Information provided —
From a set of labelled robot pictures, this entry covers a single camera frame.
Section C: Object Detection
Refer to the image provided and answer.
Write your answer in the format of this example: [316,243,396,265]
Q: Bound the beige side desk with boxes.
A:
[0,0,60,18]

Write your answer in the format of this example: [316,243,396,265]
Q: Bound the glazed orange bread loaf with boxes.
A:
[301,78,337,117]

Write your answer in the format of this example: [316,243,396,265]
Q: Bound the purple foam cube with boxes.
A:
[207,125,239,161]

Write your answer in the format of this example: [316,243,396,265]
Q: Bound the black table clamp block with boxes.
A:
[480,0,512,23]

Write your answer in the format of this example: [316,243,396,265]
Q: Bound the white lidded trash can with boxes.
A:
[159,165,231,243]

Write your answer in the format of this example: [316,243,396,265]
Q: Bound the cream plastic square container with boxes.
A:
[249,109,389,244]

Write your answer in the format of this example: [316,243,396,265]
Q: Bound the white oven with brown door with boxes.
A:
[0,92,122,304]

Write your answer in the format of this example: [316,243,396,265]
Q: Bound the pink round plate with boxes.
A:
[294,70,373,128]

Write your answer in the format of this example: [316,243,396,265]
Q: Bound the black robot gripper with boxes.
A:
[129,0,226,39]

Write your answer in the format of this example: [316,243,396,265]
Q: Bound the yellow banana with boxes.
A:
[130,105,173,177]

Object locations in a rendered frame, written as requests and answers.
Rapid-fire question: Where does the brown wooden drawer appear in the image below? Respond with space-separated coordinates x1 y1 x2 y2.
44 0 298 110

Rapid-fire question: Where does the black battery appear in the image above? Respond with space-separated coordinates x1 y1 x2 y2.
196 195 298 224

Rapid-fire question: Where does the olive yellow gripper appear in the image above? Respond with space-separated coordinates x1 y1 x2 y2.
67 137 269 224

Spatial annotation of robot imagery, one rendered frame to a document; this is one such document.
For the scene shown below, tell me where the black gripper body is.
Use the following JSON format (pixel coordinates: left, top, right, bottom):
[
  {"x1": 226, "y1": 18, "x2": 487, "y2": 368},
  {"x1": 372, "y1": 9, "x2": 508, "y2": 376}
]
--
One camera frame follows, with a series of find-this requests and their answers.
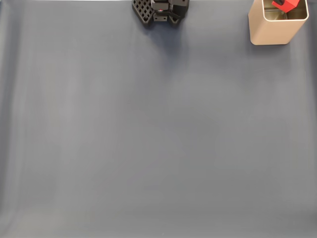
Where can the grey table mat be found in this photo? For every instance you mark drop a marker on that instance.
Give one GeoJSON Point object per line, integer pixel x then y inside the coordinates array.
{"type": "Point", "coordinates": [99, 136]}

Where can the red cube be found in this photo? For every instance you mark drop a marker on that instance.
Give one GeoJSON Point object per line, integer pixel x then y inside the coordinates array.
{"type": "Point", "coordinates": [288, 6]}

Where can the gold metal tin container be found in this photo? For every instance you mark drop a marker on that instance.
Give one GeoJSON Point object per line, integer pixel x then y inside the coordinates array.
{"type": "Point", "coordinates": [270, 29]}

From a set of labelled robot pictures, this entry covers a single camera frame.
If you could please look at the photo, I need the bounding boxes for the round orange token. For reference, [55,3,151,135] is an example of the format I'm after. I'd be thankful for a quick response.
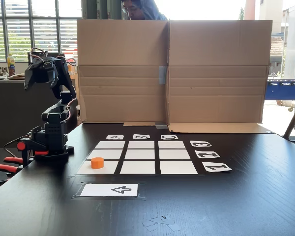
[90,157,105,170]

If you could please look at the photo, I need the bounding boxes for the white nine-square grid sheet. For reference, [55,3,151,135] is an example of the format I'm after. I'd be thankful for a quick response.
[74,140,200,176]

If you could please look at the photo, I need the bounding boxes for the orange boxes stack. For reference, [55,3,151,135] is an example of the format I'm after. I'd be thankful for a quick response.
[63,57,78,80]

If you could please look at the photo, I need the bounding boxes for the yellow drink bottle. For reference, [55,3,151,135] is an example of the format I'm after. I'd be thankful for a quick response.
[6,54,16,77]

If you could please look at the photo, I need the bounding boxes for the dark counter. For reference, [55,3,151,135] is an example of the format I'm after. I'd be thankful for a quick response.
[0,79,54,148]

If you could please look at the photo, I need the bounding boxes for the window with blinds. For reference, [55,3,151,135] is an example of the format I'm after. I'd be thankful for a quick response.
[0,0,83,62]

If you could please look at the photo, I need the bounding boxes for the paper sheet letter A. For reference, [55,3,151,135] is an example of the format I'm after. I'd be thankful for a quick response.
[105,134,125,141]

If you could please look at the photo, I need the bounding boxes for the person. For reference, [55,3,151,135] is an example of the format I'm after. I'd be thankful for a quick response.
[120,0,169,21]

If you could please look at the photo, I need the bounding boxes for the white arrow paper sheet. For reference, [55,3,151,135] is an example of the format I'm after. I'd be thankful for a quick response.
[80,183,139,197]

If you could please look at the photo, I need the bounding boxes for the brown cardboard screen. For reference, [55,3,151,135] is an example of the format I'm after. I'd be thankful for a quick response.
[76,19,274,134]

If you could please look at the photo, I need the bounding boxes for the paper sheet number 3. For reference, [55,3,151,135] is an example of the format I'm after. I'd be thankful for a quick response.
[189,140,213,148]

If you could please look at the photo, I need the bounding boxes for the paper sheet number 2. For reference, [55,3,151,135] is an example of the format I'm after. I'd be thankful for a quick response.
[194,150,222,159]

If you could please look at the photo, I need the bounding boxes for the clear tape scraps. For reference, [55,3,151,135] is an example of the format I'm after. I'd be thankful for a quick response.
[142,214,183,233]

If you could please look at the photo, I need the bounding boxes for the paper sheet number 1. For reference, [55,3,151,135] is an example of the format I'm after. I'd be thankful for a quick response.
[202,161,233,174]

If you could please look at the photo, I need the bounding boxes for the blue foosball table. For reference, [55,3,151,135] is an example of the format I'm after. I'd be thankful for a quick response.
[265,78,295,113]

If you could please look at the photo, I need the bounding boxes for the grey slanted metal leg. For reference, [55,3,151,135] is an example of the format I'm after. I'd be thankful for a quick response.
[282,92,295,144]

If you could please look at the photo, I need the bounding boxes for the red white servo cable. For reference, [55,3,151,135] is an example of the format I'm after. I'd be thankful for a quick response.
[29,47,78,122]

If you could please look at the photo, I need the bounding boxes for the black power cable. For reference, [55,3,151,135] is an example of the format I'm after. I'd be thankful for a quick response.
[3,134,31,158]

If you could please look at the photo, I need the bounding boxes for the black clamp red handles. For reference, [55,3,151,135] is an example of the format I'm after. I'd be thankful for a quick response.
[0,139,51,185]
...
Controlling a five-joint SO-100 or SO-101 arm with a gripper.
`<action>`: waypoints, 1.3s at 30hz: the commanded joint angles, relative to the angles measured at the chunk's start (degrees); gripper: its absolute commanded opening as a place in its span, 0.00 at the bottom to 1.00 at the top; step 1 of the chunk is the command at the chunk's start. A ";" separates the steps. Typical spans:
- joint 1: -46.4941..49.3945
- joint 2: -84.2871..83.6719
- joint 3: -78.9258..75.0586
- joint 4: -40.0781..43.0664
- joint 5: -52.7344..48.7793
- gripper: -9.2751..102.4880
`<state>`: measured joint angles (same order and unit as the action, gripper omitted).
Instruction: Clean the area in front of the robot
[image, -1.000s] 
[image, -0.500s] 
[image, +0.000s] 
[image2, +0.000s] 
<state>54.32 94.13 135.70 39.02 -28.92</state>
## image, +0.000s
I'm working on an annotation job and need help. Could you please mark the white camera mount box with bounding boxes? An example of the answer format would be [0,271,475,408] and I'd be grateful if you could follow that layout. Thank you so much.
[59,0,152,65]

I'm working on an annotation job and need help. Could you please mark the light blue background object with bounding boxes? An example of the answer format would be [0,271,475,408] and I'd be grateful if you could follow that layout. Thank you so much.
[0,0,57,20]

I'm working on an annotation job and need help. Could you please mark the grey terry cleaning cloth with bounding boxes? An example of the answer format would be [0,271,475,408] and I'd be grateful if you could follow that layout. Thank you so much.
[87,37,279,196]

Try it — From the line containing "Q: Bound the yellow banana with boxes." down to the line containing "Object locations in" in the material above, reproduce every line exactly, including the two end lines.

Exercise response —
Q: Bound the yellow banana with boxes.
A:
[130,105,173,177]

Object locations in a rendered frame, written as requests and answers.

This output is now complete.